# tips and what to do ?



## whackemstackem21 (Jan 18, 2011)

This past weekend i ( mike from centeral PA) was in a predator hunting tourny for a couple days. i was the caller and my buddies were shooting. thursday i called in 2 red 1 gray and 1 coyote and walked alway with one red. friday i called in a red and 4 coyotes at the same time. 1st time ever callin a pack in at the same time. i was orginally callin for grays n when we were about to leave i decided to howl a few times n a couple barks just to see if i got anything to answer and a couple min later the whole pack just startin yippin and howling back. then after about a min. then just stopped so i waited it out a little bit. after about 5 min i shined the field and he come 4 coyotes. so i was just barking here n there lightly and did i female whimper some. they hung up after 250-300 yrds. i just didnt know what i was to do in that situtation? we shot n missed sadley. we were so pumped up! so that night we walked away with another red. it was a pretty exciting weekend!!!


----------



## youngdon (Mar 10, 2010)

Try switching over to a distress or a coaxer when they hang up like that. Was the wind in your favor when this happened ? They may have busted you.


----------



## On a call (Mar 3, 2010)

ditto......


----------



## whackemstackem21 (Jan 18, 2011)

well we didnt ever really have a good set up i mean we were set up on the middle of a field with nothing to blend in with cuz we were just going to do a quick set for grays n we decided to howl n whatnot and the game began. but i was thinking about switching to disstress but i wasnt sure if that would have spoked them or not... and what is coaxer? they didnt seem like they busted me they were just hung up sitting there n looking around.


----------



## trappertommy (Jan 21, 2011)

Hi Mike , a coxer is a little call, like something you would take out of a dogs toy..(really) they sell coxers but basicaly calling light , squeek ,squeek just enough to keep their intrest but not loud to give yourself up...and this past weekend the moon was bad for sitting in the middle of a feild. when you hit the light you may have gave yourself up with a silhouet
good luck.. send some yotes south......


----------



## whackemstackem21 (Jan 18, 2011)

yeah i know it deffenitly was not the best set up haha. and ok so something like a little mouse squeeker?


----------



## On a call (Mar 3, 2010)

Or they make them with a slim reed between two bent blades. You hold it with your lips or teeth it is a soft or medium loud squeak. You can draw it out or use it short and sharp.

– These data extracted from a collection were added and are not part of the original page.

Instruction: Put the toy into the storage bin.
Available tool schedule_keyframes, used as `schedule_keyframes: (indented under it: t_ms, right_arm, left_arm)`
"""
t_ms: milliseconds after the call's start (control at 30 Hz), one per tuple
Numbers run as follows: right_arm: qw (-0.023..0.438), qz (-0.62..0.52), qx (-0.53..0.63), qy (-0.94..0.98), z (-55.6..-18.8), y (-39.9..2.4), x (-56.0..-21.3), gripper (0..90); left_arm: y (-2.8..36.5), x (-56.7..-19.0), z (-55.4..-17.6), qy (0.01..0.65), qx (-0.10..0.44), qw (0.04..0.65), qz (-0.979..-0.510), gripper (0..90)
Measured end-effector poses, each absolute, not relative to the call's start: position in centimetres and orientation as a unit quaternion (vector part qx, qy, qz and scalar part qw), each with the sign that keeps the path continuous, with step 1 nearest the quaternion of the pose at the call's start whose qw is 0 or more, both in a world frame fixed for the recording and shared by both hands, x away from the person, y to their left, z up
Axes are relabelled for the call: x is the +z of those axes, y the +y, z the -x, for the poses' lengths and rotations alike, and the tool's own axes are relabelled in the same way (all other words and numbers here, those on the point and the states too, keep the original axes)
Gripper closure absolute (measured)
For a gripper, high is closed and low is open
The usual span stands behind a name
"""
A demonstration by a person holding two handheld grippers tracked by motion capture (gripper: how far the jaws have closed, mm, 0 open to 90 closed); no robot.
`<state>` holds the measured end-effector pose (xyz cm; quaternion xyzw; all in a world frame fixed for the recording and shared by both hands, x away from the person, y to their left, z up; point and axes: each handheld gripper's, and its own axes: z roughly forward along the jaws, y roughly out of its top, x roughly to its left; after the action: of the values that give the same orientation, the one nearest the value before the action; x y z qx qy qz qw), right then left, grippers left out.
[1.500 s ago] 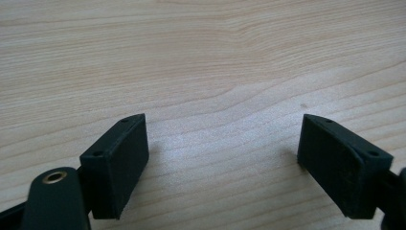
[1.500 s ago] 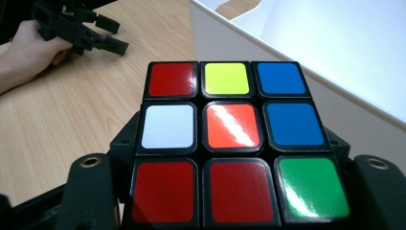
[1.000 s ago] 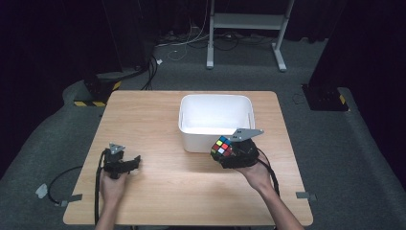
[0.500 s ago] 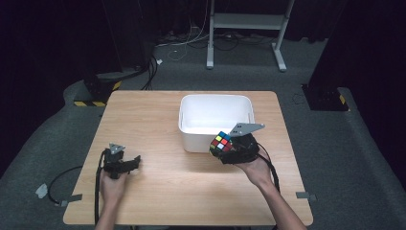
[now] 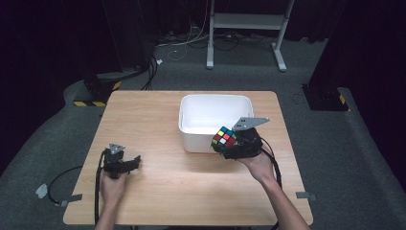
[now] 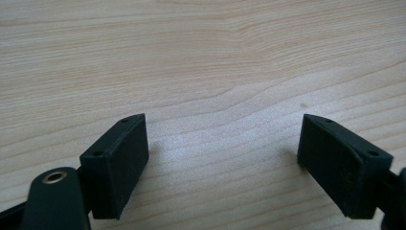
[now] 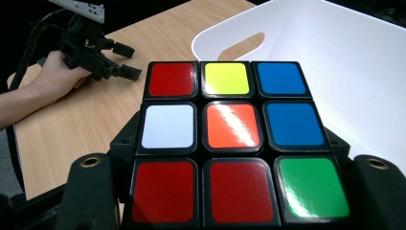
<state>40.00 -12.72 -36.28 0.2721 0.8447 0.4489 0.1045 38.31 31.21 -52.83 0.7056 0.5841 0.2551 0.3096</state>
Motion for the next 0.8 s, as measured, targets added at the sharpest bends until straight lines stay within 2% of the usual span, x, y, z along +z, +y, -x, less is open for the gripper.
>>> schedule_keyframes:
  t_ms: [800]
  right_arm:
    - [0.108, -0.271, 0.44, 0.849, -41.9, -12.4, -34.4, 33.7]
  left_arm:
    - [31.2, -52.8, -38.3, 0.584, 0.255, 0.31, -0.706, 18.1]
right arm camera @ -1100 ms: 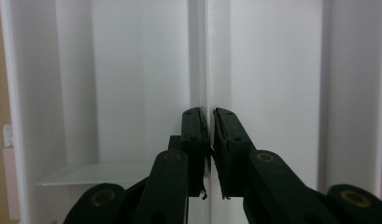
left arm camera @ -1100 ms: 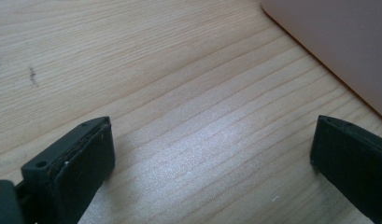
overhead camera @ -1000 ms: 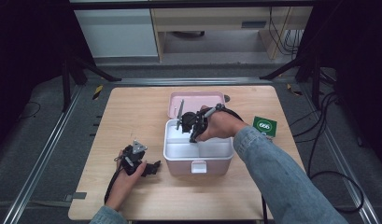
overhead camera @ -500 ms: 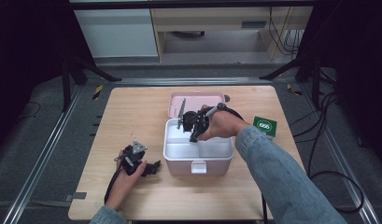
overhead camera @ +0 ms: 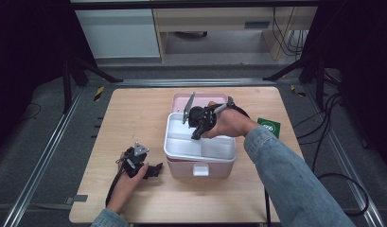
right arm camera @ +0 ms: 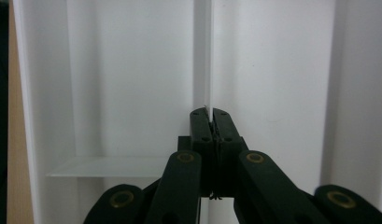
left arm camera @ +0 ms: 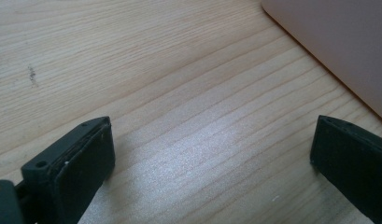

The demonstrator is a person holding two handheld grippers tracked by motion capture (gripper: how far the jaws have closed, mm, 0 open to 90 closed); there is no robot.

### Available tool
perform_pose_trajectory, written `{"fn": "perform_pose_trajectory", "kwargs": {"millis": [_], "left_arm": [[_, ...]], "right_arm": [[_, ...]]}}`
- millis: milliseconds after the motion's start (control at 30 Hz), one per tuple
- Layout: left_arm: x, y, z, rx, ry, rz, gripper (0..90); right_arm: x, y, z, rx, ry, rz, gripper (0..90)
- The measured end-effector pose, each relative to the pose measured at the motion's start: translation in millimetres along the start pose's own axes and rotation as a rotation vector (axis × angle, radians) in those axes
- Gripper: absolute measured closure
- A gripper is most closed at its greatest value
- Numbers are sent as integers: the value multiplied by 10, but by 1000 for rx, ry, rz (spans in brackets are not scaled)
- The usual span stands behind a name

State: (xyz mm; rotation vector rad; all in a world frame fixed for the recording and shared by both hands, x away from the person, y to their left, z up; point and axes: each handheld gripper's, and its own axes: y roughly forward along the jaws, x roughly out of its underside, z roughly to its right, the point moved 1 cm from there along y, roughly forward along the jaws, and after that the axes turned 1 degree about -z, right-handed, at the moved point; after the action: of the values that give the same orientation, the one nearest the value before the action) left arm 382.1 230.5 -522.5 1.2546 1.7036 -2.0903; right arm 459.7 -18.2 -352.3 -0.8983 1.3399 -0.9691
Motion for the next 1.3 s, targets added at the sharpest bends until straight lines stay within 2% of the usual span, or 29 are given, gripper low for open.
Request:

Good luck and nail them this weekend.


----------



## youngdon (Mar 10, 2010)

I normally just use "The Kiss of Death" You can make that kissing sound on the back of your non trigger hand, that fatty tissue on the back of the web of your thumb and forefinger works well or you can just make a loud kissing sound. There is minimal movement and it's hard to leave at home.


----------



## whackemstackem21 (Jan 18, 2011)

haha alright thanks for the tips guys im hoping to get some more in n try this out !


----------



## On a call (Mar 3, 2010)

Good luck !


----------